Presiona pausa en una película; así es como se veían.

Los padres palmeaban a sus hijos con sonrisas de suficiencia en sus rostros.

—Ponlos en forma, Alfa —dijo un padre mientras revolvía el pelo de su hijo.

Su mano fue apartada de un manotazo, y el chico se dio la vuelta con horror en sus ojos y tomó su posición.

Podía notar que muchos de estos miembros de la manada no estaban acostumbrados a ensuciarse las manos, tanto hombres como mujeres, así que Mason iba a pasárselo en grande.

Él gimió, sus ojos vagaron sobre los mimados y preciosos miembros frente a él.

Le di una palmada en el hombro y me alejé riendo.

Mi mano fue a mi cabeza, y miré a mi hermano, que acababa de lanzar una piedra a la parte posterior de mi cabeza, pero mi sonrisa solo se hizo más profunda.

—Continuemos —Samira estaba preparando café, y Tracey solo estaba hirviendo.

Se mordía la uña y pateaba con su pierna, pero en cuanto me vio, se enderezó.

Claramente estaba lista para planear.

—Hay algo que necesitas saber primero, Alfa.

—Por favor, solo Kade —dije y acepté agradecido la taza que Samira puso en mis manos.

Se sentaron con expresiones cautelosas en sus rostros, y sus cuerpos se pusieron rígidos mientras el silencio continuaba.

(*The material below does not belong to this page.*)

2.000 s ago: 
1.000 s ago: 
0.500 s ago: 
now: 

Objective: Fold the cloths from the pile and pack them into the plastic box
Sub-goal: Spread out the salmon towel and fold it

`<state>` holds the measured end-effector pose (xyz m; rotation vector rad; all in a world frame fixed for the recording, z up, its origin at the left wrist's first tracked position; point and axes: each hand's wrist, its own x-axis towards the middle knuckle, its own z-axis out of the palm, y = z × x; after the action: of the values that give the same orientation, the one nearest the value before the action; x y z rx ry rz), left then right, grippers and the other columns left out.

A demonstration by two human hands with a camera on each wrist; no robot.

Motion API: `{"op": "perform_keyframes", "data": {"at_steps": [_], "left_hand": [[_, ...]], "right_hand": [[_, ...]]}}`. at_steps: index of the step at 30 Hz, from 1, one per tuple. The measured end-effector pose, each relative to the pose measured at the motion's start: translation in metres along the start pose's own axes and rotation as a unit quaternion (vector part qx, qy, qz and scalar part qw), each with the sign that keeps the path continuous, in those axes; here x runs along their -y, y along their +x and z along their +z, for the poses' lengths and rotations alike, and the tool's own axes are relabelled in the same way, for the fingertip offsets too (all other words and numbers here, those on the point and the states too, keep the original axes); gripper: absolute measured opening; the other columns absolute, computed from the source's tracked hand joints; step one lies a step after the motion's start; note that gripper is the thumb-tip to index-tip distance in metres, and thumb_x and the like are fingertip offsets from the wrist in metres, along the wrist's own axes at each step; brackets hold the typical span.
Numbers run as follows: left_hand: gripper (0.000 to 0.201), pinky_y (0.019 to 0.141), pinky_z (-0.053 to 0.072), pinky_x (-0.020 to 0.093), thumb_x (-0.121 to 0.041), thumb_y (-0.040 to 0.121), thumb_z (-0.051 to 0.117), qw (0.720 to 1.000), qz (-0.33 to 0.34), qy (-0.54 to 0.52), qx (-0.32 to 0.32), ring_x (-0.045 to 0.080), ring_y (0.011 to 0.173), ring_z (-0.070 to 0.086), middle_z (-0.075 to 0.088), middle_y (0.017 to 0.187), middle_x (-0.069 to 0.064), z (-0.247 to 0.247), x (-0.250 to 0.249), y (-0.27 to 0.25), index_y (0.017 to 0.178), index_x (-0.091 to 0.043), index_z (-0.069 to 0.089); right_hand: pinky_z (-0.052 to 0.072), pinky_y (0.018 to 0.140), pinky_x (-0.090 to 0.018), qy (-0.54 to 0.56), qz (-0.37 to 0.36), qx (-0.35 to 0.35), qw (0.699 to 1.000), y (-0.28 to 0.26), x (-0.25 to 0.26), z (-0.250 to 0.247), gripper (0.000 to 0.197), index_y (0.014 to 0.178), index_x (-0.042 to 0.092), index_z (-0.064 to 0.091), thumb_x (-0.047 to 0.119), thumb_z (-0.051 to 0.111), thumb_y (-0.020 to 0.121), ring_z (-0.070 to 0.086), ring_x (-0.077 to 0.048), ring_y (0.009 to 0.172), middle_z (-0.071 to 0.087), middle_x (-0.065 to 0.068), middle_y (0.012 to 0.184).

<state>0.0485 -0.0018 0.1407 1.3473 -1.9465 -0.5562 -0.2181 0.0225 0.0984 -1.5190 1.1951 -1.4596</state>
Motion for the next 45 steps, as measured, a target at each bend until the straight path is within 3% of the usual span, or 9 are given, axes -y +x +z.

—Verás, no creemos que Layla sea una loba Emberclaw común.

Es diferente.

La necesidad que tienen de ella probablemente esté conectada a los poderes que posee.

Poderes que no he oído que nadie más posea.

Estábamos esperando que lo mencionaras, que hablaras de tus descubrimientos, y que quizás esos poderes se mencionarían en otros también, pero hasta ahora no lo has hecho, y no creo que lo hagas.

—¿Qué poderes?

—pregunté lentamente.

Mis ojos se estrecharon hacia Samira, mis codos presionados contra la mesa mientras me inclinaba hacia adelante, y vi la duda para continuar.

—Cuando Layla era pequeña, tenía estos momentos extraños, más allá de los demás, donde quería algo, y en lugar de decirlo, ella…

—Henry asintió con la cabeza y tomó la mano de su esposa—.

En lugar de decirlo, nos lo mostraba.

—Los ojos de Samira se endurecieron—.

Lo veríamos en nuestras mentes y sabríamos qué era lo que ella quería.